Trulicity side effects: what you need to know

Created for people with type 2 diabetes, Trulicity is an injectable once-weekly medication that helps you better control your blood sugar levels.

It may also help with weight loss and prevent stroke, heart attack, and premature death in both type 2 diabetes and pre-existing heart disease.

But what are the side effects of this drug and how will it affect your daily life? In this article, we will explore everything you need to know about Trulicity side effects.

How does Trulicity work?

Trulicity is a brand-name medicine that contains the active ingredient dulaglutide.

It is not insulin and does not replace insulin, but is often used in conjunction with insulin to better manage diabetes.

Trulicity naturally lowers blood sugar levels by attaching to specific receptors on pancreatic cells. This signals the pancreas to release more insulin, thereby fighting high blood sugar.

At the same time, Trulicity inhibits the production of glucagon in the liver, preventing spikes in blood sugar after eating and increasing insulin sensitivity. It also slows down digestion, leading to appetite suppression and ultimately weight loss.

What are the side effects of Trulicity?

Trulicity may cause minor or moderate side effects, which is perfectly normal, especially at the beginning of use. These side effects may include:

  • Suppressed appetite
  • Weight loss
  • Nausea
  • Vomiting
  • Stomachache
  • Redness, swelling and bruising at the injection site
  • Tiredness
  • Diarrhea
  • Low blood sugar (especially if you also use insulin)

A few rare but serious side effects have been reported, including:

  • Acute pancreatitis
  • A severe allergic reaction
  • Impaired kidney function
  • Medullary thyroid cancer (MTC)

Additionally, the FDA issued a black box warning regarding the use of Trulicity and its association with an increased risk of thyroid cancer.
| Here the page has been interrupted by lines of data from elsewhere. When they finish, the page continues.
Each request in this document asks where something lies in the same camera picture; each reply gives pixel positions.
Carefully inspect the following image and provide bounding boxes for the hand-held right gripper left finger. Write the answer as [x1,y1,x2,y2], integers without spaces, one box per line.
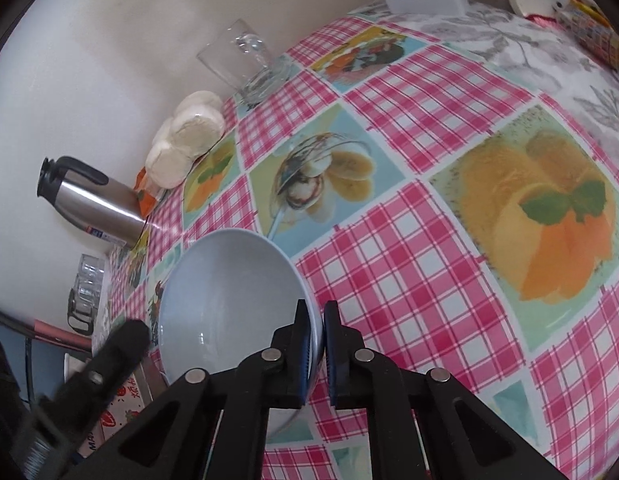
[79,300,310,480]

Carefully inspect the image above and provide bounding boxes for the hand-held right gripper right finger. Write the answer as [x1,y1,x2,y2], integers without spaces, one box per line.
[323,301,565,480]

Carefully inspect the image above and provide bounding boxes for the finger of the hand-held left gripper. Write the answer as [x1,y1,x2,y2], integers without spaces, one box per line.
[49,320,151,413]

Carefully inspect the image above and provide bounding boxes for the strawberry pattern bowl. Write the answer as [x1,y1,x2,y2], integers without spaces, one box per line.
[89,360,162,433]

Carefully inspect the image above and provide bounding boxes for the light blue bowl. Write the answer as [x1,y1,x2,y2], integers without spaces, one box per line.
[158,228,324,436]

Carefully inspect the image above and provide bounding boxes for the clear glass cup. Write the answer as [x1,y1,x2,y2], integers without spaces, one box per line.
[72,276,102,306]
[78,254,107,281]

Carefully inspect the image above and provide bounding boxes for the stainless steel thermos jug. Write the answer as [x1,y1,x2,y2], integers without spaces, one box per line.
[36,156,146,247]

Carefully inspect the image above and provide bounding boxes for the orange snack packet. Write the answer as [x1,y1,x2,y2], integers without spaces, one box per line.
[134,167,162,213]

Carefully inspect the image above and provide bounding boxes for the bag of white steamed buns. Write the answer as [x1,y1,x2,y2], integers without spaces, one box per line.
[145,91,225,188]

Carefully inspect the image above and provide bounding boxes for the clear glass mug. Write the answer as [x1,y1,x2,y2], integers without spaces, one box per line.
[196,19,295,107]

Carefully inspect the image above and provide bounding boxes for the grey floral tablecloth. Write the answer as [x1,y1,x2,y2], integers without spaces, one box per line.
[349,0,619,171]

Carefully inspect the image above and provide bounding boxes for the white power strip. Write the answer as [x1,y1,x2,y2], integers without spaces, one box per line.
[387,0,467,17]

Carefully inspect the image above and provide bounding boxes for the glass teapot with black handle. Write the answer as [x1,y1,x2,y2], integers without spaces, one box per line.
[66,287,96,336]

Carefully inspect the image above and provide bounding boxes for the chair with red frame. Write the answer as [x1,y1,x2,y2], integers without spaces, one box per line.
[0,305,97,411]

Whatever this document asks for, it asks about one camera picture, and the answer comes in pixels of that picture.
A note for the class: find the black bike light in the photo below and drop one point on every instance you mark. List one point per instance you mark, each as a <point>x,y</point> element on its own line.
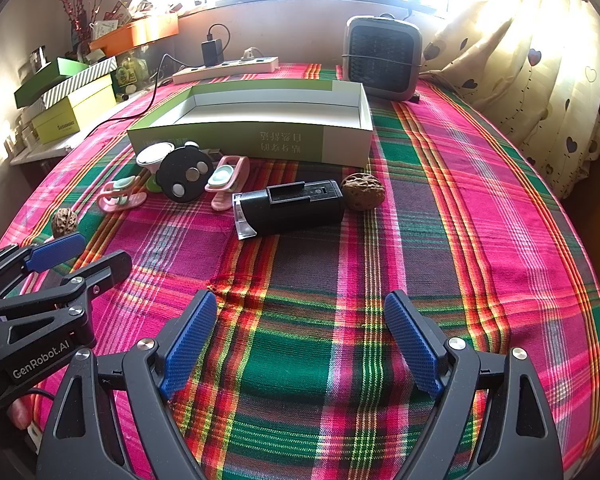
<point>300,210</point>

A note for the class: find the pink mint clip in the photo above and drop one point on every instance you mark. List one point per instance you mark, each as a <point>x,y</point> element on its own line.
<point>221,176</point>
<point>122,200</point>

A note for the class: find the grey space heater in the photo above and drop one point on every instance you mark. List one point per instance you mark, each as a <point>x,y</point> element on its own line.
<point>380,55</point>

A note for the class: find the green box lid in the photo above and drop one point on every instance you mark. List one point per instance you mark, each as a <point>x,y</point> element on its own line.
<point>45,82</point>

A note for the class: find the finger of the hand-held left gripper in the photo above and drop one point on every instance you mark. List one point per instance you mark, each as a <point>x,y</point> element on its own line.
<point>55,251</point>
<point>100,272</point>

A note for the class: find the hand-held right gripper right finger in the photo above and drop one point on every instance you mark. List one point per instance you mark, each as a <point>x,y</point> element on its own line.
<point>412,345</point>

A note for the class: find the clear jar green label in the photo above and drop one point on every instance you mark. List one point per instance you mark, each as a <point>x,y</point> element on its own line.
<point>130,69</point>

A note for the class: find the white plug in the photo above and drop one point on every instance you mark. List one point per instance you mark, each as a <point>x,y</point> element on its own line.
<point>250,54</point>

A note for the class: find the cream heart print curtain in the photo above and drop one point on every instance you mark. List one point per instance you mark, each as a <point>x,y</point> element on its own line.
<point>530,85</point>

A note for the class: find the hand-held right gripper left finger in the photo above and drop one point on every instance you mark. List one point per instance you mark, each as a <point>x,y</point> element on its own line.
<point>190,345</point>

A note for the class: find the person's left hand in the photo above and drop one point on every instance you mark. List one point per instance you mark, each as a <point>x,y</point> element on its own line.
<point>20,412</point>

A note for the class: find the yellow-green box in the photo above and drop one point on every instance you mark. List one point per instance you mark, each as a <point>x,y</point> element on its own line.
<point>75,115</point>

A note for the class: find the black round disc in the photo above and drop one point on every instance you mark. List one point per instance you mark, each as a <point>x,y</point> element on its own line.
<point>180,172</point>

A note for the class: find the beige power strip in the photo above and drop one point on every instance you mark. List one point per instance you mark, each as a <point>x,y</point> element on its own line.
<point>230,67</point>

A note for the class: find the brown walnut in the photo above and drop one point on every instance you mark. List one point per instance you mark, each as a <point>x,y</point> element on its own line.
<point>64,222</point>
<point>361,190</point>

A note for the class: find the pink green plaid blanket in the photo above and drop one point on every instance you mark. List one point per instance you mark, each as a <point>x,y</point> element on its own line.
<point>305,310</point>

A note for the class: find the white round gadget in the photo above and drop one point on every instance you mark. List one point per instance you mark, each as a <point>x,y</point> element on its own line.
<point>155,152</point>

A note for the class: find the pile of paper packets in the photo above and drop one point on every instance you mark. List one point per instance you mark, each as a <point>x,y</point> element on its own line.
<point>120,12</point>

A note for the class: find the white side table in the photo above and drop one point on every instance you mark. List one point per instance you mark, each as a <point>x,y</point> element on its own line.
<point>45,152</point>

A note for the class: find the striped box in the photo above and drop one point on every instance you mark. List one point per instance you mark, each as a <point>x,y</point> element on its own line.
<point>80,82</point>

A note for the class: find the orange box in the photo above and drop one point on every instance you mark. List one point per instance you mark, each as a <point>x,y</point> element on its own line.
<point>135,35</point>

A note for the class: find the green white cardboard box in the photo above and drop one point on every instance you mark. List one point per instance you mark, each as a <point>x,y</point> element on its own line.
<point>280,110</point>

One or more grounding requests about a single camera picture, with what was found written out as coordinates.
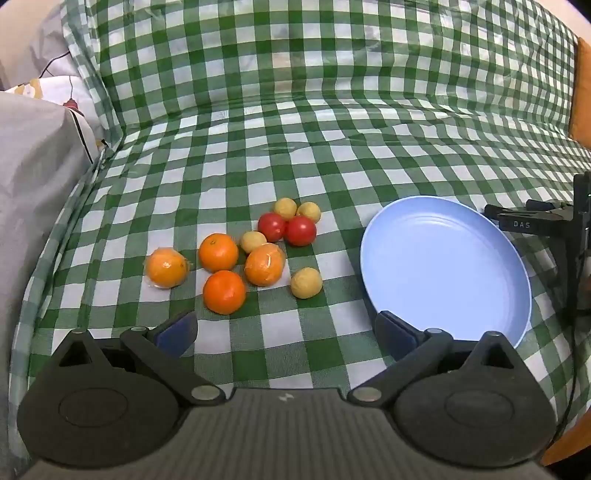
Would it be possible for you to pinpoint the orange cushion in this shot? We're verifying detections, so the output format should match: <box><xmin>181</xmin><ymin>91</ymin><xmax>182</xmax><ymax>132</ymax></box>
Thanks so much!
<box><xmin>568</xmin><ymin>36</ymin><xmax>591</xmax><ymax>149</ymax></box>

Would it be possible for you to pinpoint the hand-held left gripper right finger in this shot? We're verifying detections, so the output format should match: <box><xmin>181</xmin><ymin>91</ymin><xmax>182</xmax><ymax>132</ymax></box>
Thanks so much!
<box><xmin>346</xmin><ymin>310</ymin><xmax>520</xmax><ymax>407</ymax></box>

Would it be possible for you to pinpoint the red tomato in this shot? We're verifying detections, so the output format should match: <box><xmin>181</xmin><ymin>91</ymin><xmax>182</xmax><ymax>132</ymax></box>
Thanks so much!
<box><xmin>283</xmin><ymin>215</ymin><xmax>317</xmax><ymax>247</ymax></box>
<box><xmin>257</xmin><ymin>213</ymin><xmax>287</xmax><ymax>243</ymax></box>

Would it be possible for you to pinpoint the plastic-wrapped orange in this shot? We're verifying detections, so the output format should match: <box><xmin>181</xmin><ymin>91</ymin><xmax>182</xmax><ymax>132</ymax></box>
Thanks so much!
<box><xmin>145</xmin><ymin>247</ymin><xmax>190</xmax><ymax>289</ymax></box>
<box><xmin>244</xmin><ymin>243</ymin><xmax>286</xmax><ymax>287</ymax></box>

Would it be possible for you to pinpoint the white floral bedding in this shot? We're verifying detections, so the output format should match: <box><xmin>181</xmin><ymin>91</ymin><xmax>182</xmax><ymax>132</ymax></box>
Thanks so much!
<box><xmin>0</xmin><ymin>0</ymin><xmax>109</xmax><ymax>151</ymax></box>

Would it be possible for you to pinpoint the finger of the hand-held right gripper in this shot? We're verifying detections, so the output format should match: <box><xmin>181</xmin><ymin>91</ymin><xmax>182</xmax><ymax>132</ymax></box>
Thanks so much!
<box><xmin>484</xmin><ymin>199</ymin><xmax>575</xmax><ymax>240</ymax></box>

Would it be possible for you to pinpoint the grey cloth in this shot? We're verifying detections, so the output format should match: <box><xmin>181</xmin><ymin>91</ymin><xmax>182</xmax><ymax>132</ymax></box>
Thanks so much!
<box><xmin>0</xmin><ymin>90</ymin><xmax>108</xmax><ymax>480</ymax></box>

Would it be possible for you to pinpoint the light blue plate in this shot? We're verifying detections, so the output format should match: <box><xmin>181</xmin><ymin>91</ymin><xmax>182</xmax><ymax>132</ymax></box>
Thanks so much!
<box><xmin>359</xmin><ymin>196</ymin><xmax>533</xmax><ymax>348</ymax></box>

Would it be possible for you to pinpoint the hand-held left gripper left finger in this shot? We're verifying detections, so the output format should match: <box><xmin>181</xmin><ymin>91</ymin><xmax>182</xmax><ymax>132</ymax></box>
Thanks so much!
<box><xmin>55</xmin><ymin>310</ymin><xmax>227</xmax><ymax>407</ymax></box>

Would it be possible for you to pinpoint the green white checked tablecloth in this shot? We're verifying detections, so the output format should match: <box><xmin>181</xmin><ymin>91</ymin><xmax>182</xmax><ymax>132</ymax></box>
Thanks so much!
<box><xmin>9</xmin><ymin>0</ymin><xmax>591</xmax><ymax>467</ymax></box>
Talk to your doctor before trying Trulicity if you suffer from gastroparesis or chronic kidney disease (CKD), as Trulicity may make these conditions worse.

If you experience side effects that last more than a few weeks or even up to a month, or if they are so debilitating that you are having trouble with work, school, or maintaining a personal or social life, it’s time to talk to your doctor about reducing your dose or finding an alternative medication. to which the body can better adapt.

How can the side effects of Trulicity be mitigated?

If you are struggling with nausea, vomiting and diarrhea, make sure you stay hydrated by drinking plenty of water and consuming electrolytes (coconut water is great for this).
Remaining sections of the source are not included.